Sometimes I think that a hundred years from now, scientists are really going to shake their goatee-d heads and mutter about our stupidity. Why are we questioning the onslaught of cancers and autism and ADD and diabetes and all of these maladies that are so on the rise, it's disgusting? I can picture them saying as they nibble on a real tomato and not the kind that's been unnaturally ripened with methane gasses, "can't believe our ancestors couldn't figure out they were killing themselves...raising money for cures while they consumed huge quantities of pesticides, bleaches, GMOs, antibiotics...what a bunch of morons..."
Am I overreacting? What do you think? Does Tyson deserve our respect as long as their chickens are pumped full of so much food their legs can't support them and they've never seen daylight? I have a soft spot for chickies...my sister had a brood as a kid and they all had names. She also had a chicken hat that she wore in public just to humiliate me but that's another story for another day.
So what do you think? Should Mike take up hunting? Is organic milk not enough, should we go to raw? Can we do this pseudo vegetarianism?

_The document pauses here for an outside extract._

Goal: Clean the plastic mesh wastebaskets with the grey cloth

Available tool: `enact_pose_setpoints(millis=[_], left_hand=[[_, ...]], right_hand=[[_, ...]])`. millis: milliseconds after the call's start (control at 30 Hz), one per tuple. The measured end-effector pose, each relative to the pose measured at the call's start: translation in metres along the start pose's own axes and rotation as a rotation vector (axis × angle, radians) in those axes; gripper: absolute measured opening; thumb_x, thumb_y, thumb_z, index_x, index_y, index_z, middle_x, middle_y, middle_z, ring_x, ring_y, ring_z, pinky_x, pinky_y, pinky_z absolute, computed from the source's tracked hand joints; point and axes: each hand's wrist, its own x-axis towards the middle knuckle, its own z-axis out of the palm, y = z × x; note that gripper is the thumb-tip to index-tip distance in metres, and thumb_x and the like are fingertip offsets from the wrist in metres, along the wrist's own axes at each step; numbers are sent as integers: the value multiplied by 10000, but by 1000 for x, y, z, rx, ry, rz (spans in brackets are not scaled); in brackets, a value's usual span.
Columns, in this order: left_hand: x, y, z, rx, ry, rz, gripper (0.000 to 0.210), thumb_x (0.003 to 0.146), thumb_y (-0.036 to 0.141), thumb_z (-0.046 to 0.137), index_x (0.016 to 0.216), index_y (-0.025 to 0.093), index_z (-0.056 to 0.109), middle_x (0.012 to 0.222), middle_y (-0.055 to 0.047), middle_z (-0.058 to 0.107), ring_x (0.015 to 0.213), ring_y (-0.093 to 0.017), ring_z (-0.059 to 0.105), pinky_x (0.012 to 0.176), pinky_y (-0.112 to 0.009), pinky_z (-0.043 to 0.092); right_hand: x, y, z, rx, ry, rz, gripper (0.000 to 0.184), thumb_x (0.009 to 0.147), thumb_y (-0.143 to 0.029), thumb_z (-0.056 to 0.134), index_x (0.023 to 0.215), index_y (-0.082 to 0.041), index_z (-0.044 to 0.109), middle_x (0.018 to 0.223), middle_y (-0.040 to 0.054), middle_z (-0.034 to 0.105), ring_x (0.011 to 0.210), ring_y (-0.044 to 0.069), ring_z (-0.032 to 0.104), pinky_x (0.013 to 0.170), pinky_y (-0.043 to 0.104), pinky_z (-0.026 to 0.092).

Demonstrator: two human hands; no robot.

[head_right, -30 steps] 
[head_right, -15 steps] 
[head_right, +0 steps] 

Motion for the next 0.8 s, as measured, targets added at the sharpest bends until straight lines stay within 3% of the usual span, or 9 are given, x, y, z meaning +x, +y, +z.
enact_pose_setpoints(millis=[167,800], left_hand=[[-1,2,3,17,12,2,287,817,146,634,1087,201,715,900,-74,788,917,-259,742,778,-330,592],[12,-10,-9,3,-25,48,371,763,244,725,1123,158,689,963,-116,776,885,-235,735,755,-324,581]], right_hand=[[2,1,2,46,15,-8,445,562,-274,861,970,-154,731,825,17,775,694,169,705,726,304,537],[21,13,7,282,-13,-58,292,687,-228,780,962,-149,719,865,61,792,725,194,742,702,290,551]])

Will I lose weight? Will I become an annoying person who refuses to eat at other people's houses and has weird restrictions that really make everyone want to smack me? Will I have to wear patterned tights and put my four year old in a sling and only shop at fair trade markets? Will I have to brew my own beer and go to story time and march in protests? Will I start looking at clothing tags next? I don't look good in patterned tights and Birkenstocks... Will I start hanging out with the recyclers? Cuz I stink at recycling and I think they'll vote me off the island eventually. I have zero desire to own an electric car. Can a liberal eater still vote Republican?
Who's with me?
Criminy, I really want a flippin' hamburger now. Get it? Flippin' burgers?? HAHAHA!